Now, we can set up U-Net for training. We will use a loss function called "dice_loss" and the metric "iou_score". They are from the segmentation-models package, see: https://segmentation-models.readthedocs.io/en/latest/api.html#losses

In [None]:
# Build U-Net
unet = build_unet(filters=8, input_shape=(128, 128, 3))
unet.compile(optimizer=Adam(learning_rate=1e-2), loss=dice_loss, metrics=[iou_score])

In [None]:
train_paths = ["train_data/" + f for f in os.listdir("train_data")]
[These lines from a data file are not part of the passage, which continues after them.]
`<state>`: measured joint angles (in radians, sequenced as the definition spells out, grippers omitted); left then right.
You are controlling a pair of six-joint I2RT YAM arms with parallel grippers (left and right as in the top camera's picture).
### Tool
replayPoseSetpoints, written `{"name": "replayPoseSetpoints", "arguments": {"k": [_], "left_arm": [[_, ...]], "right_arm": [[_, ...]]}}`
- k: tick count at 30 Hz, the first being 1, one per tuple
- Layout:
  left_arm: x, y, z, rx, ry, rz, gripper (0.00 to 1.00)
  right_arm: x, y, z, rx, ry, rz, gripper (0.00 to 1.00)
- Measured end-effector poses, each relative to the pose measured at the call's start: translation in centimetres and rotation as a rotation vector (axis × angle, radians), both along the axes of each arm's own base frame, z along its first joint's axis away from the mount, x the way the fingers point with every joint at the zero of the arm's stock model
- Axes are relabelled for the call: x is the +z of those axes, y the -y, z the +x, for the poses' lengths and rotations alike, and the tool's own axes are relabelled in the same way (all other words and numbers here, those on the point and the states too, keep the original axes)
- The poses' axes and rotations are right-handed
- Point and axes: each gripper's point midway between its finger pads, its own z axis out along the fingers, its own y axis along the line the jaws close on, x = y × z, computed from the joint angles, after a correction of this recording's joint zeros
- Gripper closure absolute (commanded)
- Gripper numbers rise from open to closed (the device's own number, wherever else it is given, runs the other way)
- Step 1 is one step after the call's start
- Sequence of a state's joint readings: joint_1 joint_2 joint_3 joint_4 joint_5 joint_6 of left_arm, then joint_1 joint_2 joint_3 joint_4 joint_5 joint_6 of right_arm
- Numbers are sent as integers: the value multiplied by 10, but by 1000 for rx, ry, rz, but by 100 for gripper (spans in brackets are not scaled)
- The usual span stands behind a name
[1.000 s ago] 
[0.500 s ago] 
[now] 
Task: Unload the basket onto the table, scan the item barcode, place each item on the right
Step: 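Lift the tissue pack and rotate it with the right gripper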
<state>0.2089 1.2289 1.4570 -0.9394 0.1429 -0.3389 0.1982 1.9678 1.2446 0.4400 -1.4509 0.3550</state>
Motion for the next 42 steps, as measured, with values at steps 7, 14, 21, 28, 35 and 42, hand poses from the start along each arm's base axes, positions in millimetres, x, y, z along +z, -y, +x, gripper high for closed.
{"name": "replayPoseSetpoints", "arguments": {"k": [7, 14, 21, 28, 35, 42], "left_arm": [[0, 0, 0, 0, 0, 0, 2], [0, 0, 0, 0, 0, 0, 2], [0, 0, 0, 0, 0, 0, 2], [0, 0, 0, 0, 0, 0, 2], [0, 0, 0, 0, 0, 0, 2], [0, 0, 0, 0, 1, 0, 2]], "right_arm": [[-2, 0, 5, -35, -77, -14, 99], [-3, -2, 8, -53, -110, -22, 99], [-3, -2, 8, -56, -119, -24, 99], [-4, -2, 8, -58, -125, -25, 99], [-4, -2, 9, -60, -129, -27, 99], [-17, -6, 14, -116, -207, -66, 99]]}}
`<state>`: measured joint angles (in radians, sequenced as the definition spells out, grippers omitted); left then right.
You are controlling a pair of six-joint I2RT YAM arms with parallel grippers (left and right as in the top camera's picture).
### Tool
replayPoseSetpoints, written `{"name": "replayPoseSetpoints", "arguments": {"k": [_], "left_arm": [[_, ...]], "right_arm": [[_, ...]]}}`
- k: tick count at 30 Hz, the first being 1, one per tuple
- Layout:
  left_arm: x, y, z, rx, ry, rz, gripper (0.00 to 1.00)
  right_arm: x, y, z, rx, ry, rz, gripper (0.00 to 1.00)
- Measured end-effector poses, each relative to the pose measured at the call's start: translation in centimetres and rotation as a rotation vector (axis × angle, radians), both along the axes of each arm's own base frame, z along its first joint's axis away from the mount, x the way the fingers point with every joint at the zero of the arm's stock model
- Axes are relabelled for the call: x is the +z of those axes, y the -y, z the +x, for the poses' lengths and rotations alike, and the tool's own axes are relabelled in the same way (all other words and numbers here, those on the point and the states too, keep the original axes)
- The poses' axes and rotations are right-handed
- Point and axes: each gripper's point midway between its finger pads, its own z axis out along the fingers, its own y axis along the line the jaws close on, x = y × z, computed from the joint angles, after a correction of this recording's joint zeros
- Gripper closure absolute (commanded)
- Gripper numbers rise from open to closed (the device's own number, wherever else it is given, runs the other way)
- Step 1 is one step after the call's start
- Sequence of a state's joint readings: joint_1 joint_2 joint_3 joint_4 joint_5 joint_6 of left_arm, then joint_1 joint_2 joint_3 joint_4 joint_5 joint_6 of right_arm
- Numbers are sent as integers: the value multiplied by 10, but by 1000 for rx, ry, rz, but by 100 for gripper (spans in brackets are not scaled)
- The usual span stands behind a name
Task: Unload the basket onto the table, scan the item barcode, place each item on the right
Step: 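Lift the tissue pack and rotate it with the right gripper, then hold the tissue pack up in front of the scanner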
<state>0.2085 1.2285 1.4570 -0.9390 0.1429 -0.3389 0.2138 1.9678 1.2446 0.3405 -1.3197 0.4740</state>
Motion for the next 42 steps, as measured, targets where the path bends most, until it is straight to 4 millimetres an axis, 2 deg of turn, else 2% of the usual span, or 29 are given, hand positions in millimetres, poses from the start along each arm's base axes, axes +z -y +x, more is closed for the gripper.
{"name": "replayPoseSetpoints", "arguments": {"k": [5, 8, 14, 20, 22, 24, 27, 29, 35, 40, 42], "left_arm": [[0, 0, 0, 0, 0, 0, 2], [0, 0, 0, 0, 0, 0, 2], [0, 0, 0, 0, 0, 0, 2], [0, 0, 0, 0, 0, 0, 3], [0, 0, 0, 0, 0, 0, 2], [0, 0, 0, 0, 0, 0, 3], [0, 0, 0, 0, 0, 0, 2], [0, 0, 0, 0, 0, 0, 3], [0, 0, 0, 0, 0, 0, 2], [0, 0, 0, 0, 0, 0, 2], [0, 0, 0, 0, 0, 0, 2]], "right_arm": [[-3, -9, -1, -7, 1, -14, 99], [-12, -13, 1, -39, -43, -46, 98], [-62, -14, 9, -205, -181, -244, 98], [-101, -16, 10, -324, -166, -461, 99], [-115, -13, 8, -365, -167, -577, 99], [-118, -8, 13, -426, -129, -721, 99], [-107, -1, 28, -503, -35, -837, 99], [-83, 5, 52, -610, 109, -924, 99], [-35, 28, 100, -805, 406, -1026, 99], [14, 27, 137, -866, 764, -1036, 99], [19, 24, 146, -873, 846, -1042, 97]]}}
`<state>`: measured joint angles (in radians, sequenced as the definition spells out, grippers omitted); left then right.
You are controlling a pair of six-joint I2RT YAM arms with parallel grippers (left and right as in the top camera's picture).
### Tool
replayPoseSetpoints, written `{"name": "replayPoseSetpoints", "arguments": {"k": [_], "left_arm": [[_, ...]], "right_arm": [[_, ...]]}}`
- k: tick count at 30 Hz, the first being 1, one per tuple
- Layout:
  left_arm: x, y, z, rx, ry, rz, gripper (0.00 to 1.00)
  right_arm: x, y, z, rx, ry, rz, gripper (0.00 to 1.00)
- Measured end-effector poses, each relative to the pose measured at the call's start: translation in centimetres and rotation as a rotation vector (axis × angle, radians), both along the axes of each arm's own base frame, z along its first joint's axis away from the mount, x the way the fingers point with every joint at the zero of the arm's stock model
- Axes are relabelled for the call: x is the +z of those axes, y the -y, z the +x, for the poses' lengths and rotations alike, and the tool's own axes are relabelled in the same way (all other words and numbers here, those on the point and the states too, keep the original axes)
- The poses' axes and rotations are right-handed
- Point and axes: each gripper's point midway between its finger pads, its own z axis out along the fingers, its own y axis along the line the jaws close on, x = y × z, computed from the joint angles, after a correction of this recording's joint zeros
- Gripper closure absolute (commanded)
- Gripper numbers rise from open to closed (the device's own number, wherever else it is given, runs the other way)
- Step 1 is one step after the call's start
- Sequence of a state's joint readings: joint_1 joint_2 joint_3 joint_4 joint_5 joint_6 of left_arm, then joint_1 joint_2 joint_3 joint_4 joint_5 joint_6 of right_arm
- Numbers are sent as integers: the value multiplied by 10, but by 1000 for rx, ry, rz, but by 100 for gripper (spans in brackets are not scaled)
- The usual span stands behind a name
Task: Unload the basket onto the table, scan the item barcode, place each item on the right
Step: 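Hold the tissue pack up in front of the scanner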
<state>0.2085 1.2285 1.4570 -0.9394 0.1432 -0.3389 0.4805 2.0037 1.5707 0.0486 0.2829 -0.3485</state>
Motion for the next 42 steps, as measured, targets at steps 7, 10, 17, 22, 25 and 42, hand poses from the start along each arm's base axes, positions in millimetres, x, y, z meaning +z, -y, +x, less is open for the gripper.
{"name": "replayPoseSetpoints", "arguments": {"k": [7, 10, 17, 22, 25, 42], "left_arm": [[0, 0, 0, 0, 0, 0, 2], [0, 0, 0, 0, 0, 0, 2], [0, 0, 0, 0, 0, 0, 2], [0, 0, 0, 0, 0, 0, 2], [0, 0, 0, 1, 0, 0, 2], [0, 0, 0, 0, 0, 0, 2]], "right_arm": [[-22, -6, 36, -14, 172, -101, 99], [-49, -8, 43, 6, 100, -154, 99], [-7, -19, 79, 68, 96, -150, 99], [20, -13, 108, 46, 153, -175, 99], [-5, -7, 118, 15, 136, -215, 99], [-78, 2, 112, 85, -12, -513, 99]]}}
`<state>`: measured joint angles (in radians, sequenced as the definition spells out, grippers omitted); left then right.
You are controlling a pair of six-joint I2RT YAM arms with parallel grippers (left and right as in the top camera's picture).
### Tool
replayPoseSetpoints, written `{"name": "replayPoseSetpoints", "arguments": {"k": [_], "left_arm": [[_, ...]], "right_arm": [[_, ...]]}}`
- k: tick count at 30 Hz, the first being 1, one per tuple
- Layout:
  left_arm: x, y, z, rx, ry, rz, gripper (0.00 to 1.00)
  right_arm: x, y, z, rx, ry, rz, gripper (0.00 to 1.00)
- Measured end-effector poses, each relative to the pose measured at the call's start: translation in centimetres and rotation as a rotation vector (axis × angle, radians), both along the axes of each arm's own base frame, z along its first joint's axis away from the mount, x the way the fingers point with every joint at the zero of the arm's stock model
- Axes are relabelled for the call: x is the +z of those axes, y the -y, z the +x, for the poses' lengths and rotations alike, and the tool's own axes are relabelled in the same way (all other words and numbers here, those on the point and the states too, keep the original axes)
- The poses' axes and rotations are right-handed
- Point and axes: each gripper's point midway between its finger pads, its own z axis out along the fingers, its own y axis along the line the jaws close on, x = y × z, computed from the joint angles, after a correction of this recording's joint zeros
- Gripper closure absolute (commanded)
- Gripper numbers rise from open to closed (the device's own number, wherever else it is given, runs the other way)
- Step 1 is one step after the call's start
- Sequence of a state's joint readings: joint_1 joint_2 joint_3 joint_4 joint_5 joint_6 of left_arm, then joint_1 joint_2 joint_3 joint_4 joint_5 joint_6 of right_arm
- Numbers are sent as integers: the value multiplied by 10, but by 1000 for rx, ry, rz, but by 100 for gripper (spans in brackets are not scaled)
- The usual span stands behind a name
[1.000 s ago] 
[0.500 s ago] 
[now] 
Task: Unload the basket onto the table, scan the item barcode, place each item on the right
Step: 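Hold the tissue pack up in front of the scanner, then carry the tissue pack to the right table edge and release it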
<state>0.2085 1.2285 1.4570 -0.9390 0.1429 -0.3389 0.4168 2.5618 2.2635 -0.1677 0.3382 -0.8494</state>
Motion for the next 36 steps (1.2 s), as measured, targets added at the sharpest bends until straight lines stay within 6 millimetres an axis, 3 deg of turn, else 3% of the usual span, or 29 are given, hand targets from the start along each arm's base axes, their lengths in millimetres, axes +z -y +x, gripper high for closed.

# Split data for training and validation
train_paths, val_paths = train_test_split(train_paths, test_size=0.2)

# Set up generators
train_gen = DataGenerator(train_paths, image_shape=(128, 128), batch_size=256, shuffle=True)
val_gen = DataGenerator(val_paths, image_shape=(128, 128), batch_size=256, shuffle=False)

In [None]:
# Training
history = unet.fit(train_gen, validation_data=val_gen, epochs=200)

# ******
# TO DO: Adjust the path (on your GoogleDrive) for saving the trained model
# ******
unet.save("/content/drive/MyDrive/Colab Notebooks/TRACO_Budapest/trained_traco_unet.h5")

In [None]:
# Plot IoU score over epochs
plt.plot(history.history["iou_score"], label="training")
plt.plot(history.history["val_iou_score"], label="validation")
plt.xlabel("epochs")
plt.ylabel("IoU")
plt.show()

In [None]:
# Display some predictions for the validation images
for x, y in val_gen:
  predictions = unet.predict(x)
  break

def show_frame_and_prediction(i):
    plt.subplot(121)
    plt.imshow(x[i])
    plt.subplot(122)
    plt.imshow(predictions[i], cmap="gray")
    plt.show()

interact(show_frame_and_prediction, i=(0, 32))

The number of filters for U-Net, the learning rate, and number of epochs are examples for **hyperparameters**. To improve the performance of U-Net, you can try changing these and comparing the results.

## Check the predictions for you own recorded video!

In [None]:
# ******
# TO DO: Set up a DataGenerator for your recorded hexbug video
# ******

# ******
# TO DO: Load the trained U-Net model
# ******

# ******
# TO DO: Display the frames with predictions. You can use the function "show_frame_and_predictions"
# ******

## Convert predicted masks back to coordinates

In [None]:
# ******
# TO DO: Find individual heads of hexbugs in the predicted masks
# ******

# ******
# TO DO: Get the center coordinate of each head
# ******